秦璟的手很冷,像是摸在一块冰上。

姜妤倒也不嫌弃,她甚至都没注意到秦璟的手脏不脏。

只是将他拉到前边,“你说吧。”

最上方的萧伯安也道,“秦璟,姜五姑娘为你做了那么多,你可别叫她失望了啊。”

“这些事,不是贫僧所做。”

萧伯安挑眉,“哦?你如何证明呢?若是仅凭一句没做过就可以证明,天下也就不至于这么多冤案了。”

姜妤眉心狂跳,她跪在秦璟身旁,“殿下,现如今讲究谁主张,谁举证。不妨先说说为什么觉得这是佛子所为吧。”
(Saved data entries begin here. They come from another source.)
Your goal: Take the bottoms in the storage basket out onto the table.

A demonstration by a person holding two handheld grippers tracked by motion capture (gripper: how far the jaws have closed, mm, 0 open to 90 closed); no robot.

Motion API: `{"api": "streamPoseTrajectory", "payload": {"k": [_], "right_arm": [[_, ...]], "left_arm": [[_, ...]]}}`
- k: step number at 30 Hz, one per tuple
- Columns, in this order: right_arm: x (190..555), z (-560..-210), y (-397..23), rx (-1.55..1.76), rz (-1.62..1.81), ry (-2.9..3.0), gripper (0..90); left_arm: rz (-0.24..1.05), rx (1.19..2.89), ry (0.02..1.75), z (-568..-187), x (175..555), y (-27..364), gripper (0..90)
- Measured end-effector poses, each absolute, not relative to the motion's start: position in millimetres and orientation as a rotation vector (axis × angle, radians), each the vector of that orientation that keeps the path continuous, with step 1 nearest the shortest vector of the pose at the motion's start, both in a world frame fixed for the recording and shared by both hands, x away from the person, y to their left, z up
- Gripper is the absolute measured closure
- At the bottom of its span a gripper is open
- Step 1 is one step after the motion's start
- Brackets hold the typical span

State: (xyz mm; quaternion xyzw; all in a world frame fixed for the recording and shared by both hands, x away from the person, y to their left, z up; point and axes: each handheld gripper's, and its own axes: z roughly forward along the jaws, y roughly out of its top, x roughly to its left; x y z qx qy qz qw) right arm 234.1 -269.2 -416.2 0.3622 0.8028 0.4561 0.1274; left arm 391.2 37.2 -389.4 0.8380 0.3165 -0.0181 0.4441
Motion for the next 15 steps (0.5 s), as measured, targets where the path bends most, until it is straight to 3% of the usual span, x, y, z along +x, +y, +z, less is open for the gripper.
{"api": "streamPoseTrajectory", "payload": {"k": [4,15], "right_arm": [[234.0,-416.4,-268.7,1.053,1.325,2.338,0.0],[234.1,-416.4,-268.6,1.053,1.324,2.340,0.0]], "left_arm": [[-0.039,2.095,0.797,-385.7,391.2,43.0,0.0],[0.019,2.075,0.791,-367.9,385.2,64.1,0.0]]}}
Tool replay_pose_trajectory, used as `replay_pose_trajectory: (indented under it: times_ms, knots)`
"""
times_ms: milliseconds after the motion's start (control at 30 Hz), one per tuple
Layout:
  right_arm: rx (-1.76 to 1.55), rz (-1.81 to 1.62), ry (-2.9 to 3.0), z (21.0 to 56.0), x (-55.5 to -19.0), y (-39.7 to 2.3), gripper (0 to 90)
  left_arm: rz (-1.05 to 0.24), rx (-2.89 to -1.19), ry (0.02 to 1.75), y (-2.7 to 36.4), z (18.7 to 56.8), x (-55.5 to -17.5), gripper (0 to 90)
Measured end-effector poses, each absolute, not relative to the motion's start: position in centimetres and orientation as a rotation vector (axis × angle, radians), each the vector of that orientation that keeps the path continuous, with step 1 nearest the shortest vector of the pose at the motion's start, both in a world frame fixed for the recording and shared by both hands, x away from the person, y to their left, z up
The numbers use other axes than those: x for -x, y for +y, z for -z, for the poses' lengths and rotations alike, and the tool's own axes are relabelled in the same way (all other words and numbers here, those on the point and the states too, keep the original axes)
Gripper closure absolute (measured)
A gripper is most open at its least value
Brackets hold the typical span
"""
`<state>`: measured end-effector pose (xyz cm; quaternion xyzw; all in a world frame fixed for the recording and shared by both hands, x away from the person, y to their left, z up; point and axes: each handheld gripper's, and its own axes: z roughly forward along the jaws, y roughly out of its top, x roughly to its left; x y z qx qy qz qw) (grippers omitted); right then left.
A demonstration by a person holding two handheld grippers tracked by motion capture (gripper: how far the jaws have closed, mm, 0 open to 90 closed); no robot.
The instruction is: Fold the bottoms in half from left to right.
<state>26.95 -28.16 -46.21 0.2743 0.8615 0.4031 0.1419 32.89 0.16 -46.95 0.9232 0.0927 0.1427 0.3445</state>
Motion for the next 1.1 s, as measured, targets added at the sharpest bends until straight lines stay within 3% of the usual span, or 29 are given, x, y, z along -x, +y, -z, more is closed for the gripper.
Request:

“谁主张,谁举证?”萧伯安口中呢喃这几个字,倏尔点头,“这六个字倒是不错。”

“那夫妻遇害之日,可是同秦璟你会面过的。”

姜妤忍不住道,“殿下,这么说起来,其实我也与那对夫妻见过面,我们之间甚至还起过冲突。”

“可据我所知,那夫妻两此前得到灵枢大师一句批命,说若是他们不及时下山,就会丢了命。”

“这又能说明什么?灵枢大师向来是极富名望的大师,早早算出他们的结局,甚至还不忘给出提点,已经是莫大的仁慈。若是仅凭这个,未免太过草率了些。”

萧伯安又点头,“可是那天下午,那对夫妻已经准备下山了,是因为秦璟的缘故,这才重新逗留下来的。这点,又该如何解释呢。”

身旁的秦璟咳嗽两声,喷出几口血沫后才道,“那夫妻二人觉得自己受了骗,又觉得寺里的僧人冒犯了他们。于是特意来找贫僧讨要赔偿,贫僧解释过不能给赔偿。”

“于是他们一时嫉恨贫僧,不断咒骂贫僧,临走前还说明日还要继续来闹一场,这才留了下来。”

萧伯安抚掌大笑,“这便是了,你连杀人理由都有了,还说人不是你杀的?你因为被那对夫妇辱骂,心生怨怼,又听闻他们还不安生,于是愤怒之下,便杀了这两人。”

姜妤简直无力吐槽,这便是毛利小五郎来了,见到他这离谱的办案手法,恐怕都要甘拜下风吧。

“殿下,仅凭这个,是否太过草率了?”姜妤道,“这二人性情这般讨人嫌弃,恐怕在其他地方也树敌不少,甚至可能在寺里就得罪了来此的香客。”

“臣女提议,不如将那日上山的所有人,包括那夫妻二人认识的人全找来,都按照佛子这样,严刑逼供……不是,是好好问询一番呢。”

好险,竟然直接将心里话给说出来了。

“姜五姑娘觉得这法子可行?”

姜妤自然点头,心里却在骂当然是废话,她就是存心想要恶心萧伯安的。

即便是在古代车马不便的情况下,静安寺一日的香客也可以高达几千人,其中不乏权贵或是外地的游商。

而一个人的关系网,更是能延伸好多人出来。只要萧伯安这能同意,姜妤甚至可以提议从接生这对夫妻的产婆查起。

谁能知道这对夫妻是不是天生恶种,没准因为刚出生长得丑,恶心到了产婆,导致产婆记恨这么多年,一朝给他们杀了呢。

这按照萧伯安的逻辑,也是可能的吧。

“姜五姑娘当真生有一颗玲珑心。”萧伯安不知是赞叹还是阴阳怪气。

秦璟在一旁又咳嗽几声,“贫僧还有一事可证明自己的清白,贫僧自幼身患弱症,被御医断言活不过三十,这才被家里人送来出家。”

“平日里敲木鱼念经书已经是极限了,更别提能独自杀了两个人。”

御医?

姜妤注意到了这个身份,不由多看了两眼秦璟。

莫非这人的身份真是她想得那样?

萧伯安道,“若是有帮手助你呢?”

姜妤忍不住打断,“殿下,臣女当日也在现场。当日四周绝对没有任何打斗痕迹,四周脚步虽凌乱,但夜晚露重,真正夜里的绝对只有三个人。”

“除却那对夫妻之外,只能有一个绝对能压制两人的存在,佛子身患弱症,想来是做不到的。”

“您说呢?”这一刻,姜妤毫不畏惧。

径直抬起头,与萧伯安眼神进行交锋,分毫不让。

明明是个尚未及笄的小姑娘,眼中熠熠的亮光与倔犟的样子却让萧伯安有些晃神。